Data to use: Begin

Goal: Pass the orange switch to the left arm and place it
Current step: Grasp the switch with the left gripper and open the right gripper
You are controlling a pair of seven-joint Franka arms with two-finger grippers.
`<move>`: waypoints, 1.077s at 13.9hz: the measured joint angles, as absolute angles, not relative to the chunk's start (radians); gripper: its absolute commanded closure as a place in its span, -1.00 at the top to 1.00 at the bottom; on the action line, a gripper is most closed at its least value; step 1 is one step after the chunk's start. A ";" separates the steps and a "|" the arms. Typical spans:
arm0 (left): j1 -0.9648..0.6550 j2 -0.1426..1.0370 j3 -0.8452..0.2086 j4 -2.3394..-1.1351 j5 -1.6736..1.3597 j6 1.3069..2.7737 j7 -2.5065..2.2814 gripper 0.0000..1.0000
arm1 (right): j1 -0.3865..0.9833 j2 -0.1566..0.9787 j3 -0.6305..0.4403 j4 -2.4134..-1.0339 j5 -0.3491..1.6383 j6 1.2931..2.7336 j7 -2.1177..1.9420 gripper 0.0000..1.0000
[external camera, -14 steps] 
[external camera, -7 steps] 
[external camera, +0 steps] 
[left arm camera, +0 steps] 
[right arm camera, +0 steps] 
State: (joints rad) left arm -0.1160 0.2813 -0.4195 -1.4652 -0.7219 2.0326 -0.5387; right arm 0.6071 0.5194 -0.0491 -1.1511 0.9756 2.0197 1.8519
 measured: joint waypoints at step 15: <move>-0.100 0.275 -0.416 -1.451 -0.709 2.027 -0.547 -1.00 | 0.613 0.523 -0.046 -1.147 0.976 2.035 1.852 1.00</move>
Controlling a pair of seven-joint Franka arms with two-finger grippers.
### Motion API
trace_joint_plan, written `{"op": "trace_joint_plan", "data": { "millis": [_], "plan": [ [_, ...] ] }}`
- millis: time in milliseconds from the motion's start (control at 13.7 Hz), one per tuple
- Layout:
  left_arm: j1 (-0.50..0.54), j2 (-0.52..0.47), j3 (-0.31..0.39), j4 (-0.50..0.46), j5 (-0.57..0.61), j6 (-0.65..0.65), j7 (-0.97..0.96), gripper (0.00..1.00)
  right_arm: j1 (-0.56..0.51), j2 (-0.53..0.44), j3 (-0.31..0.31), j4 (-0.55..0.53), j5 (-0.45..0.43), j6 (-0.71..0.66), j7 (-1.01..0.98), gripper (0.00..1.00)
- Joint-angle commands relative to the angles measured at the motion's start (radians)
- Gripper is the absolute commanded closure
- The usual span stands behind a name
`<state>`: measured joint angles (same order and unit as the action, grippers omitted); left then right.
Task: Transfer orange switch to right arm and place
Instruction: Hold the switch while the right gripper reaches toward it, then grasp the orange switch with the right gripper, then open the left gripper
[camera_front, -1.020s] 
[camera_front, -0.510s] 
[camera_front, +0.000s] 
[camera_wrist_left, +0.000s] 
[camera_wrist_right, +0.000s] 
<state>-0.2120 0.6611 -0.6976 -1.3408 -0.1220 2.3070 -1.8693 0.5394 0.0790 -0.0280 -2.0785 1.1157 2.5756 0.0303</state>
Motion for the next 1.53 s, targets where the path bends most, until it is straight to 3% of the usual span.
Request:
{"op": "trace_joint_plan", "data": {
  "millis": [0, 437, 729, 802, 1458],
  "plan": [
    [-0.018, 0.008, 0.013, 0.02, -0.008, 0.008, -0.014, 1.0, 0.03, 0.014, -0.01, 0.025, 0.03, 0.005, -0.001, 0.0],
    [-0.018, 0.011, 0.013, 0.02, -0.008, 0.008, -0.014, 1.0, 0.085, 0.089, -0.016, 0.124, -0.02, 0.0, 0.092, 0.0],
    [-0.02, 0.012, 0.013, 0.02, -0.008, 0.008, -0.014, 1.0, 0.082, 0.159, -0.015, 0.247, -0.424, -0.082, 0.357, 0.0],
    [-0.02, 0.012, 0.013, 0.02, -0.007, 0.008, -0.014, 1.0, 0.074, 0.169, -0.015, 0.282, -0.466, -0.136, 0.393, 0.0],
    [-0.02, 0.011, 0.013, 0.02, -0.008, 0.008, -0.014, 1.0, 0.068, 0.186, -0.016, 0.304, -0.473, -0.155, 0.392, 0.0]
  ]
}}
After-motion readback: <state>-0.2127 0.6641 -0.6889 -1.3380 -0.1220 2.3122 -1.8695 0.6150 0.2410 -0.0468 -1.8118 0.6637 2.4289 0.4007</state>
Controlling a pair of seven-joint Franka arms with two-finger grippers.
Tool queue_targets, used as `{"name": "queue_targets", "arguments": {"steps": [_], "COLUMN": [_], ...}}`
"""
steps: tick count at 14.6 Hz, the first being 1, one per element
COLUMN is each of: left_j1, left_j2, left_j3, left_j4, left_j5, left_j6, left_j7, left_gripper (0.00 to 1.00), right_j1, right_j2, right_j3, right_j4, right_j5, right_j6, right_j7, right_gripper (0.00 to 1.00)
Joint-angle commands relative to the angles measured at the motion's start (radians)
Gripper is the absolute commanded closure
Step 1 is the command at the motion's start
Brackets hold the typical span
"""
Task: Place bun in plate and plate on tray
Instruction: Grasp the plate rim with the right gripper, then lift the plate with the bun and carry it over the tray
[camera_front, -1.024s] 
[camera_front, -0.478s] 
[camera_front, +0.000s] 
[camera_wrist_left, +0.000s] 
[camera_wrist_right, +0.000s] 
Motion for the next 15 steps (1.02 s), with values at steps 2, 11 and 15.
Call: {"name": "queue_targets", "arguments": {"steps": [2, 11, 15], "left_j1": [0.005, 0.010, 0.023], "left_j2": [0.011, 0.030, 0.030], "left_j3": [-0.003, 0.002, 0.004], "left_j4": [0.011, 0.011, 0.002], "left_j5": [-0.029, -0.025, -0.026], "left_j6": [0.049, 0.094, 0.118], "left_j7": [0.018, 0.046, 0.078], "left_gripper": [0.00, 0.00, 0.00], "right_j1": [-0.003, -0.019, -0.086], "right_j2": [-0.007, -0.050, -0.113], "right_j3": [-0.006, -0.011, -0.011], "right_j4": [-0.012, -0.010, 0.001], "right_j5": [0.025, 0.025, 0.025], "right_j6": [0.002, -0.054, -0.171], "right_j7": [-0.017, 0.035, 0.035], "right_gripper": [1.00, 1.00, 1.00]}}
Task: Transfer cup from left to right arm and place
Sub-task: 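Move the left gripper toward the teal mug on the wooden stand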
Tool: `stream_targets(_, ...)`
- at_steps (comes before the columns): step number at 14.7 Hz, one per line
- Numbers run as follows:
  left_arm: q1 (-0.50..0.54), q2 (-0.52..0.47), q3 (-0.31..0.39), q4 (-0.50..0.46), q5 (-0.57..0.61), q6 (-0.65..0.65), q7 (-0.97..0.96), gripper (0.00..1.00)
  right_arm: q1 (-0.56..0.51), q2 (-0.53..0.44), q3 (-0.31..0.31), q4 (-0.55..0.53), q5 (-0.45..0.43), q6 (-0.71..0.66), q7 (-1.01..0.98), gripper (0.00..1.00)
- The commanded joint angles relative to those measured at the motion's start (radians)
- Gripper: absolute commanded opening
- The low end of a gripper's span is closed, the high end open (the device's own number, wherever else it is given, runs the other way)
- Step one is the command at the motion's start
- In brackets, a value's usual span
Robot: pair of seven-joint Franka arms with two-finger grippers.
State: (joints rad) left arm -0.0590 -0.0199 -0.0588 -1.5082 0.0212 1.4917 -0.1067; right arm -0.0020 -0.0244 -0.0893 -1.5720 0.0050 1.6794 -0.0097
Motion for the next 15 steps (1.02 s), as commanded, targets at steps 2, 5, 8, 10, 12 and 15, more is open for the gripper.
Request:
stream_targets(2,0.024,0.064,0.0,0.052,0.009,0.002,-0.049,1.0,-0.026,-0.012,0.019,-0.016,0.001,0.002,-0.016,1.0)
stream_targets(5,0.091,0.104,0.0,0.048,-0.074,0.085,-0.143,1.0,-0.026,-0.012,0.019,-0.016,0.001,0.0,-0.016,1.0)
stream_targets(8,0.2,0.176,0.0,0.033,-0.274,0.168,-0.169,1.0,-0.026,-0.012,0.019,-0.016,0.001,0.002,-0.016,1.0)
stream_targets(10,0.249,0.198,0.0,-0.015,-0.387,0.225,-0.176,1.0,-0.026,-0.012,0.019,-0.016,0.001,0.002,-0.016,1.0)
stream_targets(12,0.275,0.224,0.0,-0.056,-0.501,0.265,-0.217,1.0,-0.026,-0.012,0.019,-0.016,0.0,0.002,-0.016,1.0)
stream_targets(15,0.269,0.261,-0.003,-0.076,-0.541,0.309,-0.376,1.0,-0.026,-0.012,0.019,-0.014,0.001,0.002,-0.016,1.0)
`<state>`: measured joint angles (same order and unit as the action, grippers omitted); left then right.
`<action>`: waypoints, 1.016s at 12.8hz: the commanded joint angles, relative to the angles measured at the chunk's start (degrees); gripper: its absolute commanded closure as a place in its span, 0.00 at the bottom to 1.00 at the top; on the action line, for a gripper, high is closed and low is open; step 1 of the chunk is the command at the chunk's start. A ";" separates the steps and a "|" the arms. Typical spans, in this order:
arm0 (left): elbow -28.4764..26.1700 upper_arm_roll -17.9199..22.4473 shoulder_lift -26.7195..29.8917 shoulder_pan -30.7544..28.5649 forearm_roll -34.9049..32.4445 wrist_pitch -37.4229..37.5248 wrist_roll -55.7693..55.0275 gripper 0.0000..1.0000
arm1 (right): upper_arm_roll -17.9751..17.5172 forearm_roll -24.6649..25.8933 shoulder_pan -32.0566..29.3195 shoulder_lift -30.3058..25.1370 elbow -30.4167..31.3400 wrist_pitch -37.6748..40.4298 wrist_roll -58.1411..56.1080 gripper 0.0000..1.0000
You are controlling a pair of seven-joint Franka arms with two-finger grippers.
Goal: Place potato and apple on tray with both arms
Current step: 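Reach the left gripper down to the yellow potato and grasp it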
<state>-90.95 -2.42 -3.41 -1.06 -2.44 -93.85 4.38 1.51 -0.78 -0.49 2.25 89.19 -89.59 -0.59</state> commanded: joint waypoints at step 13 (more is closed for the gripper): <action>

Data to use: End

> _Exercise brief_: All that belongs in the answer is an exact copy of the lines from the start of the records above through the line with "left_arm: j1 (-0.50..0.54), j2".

> _Solution below_:
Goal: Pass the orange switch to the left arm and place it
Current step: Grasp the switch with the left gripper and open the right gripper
You are controlling a pair of seven-joint Franka arms with two-finger grippers.
`<move>`: waypoints, 1.077s at 13.9hz: the measured joint angles, as absolute angles, not relative to the chunk's start (radians); gripper: its absolute commanded closure as a place in its span, -1.00 at the top to 1.00 at the bottom; on the action line, a gripper is most closed at its least value; step 1 is one step after the chunk's start. A ";" separates the steps and a "|" the arms. Typical spans:
arm0 (left): j1 -0.9648..0.6550 j2 -0.1426..1.0370 j3 -0.8452..0.2086 j4 -2.3394..-1.1351 j5 -1.6736..1.3597 j6 1.3069..2.7737 j7 -2.5065..2.2814 gripper 0.0000..1.0000
arm1 (right): j1 -0.3865..0.9833 j2 -0.1566..0.9787 j3 -0.6305..0.4403 j4 -2.4134..-1.0339 j5 -0.3491..1.6383 j6 1.2931..2.7336 j7 -2.1177..1.9420 gripper 0.0000..1.0000
[external camera, -14 steps] 
[external camera, -7 steps] 
[external camera, +0 steps] 
[left arm camera, +0 steps] 
[right arm camera, +0 steps] 
State: (joints rad) left arm -0.1160 0.2813 -0.4195 -1.4652 -0.7219 2.0326 -0.5387; right arm 0.6071 0.5194 -0.0491 -1.1511 0.9756 2.0197 1.8519
 measured: joint waypoints at step 15: <move>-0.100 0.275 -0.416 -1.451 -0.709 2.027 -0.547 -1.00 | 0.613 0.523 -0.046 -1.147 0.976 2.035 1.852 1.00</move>
Controlling a pair of seven-joint Franka arms with two-finger grippers.
### Motion API
trace_joint_plan, written `{"op": "trace_joint_plan", "data": { "millis": [_], "plan": [ [_, ...] ] }}`
- millis: time in milliseconds from the motion's start (control at 13.7 Hz), one per tuple
- Layout:
  left_arm: j1 (-0.50..0.54), j2 (-0.52..0.47), j3 (-0.31..0.39), j4 (-0.50..0.46), j5 (-0.57..0.61), j6 (-0.65..0.65), j7 (-0.97..0.96), gripper (0.00..1.00)

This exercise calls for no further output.